Review: She Dies Tomorrow

Chris Messina in “She Dies Tomorrow.”

Dir. Amy Seimetz. 86 minutes.
3.5/5

What would “Halloween” be without Michael Myers, or “Friday the 13th” without Jason and Pamela Voorhees? “She Dies Tomorrow” offers a possible answer. Amy (Kate Lyn Sheil), a recovering alcoholic, becomes convinced that she will die tomorrow, and promptly begins browsing Amazon for funeral urns. Amy’s friends are, at first, impatient with her morbid complaints, until they find that her irrational, but absolute, fear of imminent death is contagious.

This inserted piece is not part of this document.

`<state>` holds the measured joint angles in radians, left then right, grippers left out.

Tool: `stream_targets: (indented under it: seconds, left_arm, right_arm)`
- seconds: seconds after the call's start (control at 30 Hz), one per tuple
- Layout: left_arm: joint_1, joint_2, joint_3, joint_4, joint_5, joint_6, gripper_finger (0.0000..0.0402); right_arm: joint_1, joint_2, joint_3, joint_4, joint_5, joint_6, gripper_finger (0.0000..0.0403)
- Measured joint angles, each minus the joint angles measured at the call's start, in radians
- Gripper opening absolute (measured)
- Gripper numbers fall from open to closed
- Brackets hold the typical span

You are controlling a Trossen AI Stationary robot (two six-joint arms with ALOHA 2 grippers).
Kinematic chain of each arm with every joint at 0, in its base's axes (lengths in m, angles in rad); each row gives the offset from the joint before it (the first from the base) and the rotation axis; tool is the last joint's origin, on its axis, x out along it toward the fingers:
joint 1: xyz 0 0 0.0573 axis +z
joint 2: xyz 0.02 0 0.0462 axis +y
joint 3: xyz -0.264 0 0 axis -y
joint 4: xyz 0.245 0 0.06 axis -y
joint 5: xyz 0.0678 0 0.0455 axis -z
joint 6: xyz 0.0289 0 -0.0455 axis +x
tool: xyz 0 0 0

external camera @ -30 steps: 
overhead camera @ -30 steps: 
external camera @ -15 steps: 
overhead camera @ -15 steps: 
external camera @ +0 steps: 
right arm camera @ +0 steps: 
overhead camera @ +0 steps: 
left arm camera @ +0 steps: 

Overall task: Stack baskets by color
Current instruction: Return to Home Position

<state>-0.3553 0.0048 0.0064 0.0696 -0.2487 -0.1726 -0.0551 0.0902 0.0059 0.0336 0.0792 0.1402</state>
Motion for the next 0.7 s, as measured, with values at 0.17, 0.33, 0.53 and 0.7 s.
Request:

Lit with pulsating neon blues and pinks reminiscent of Nicolas Winding Refn or Dario Argento, “She Dies Tomorrow” is a genuinely unusual horror movie. Most of us manage to ignore the reality of death almost all of the time — but what if we suddenly found it unignorable? Maybe, like the characters of “She Dies Tomorrow,” we’d descend into self-obsessed meltdowns, rush to spend time with our families or quit our jobs to go off-roading.

In one scene, Amy interrupts a friend’s birthday party — right in the middle of the birthday song, no less — to loudly announce that she’s going to die. Here, and elsewhere, “She Dies Tomorrow” offers loopy moments that ride the line between cringe-comedy and horror. Perhaps this is the birth of the “cringe-horror” movie. And, if the coronavirus pandemic has returned an unsettling awareness of the possibility of death to everyday life, perhaps “She Dies Tomorrow” offers the right horror for the moment.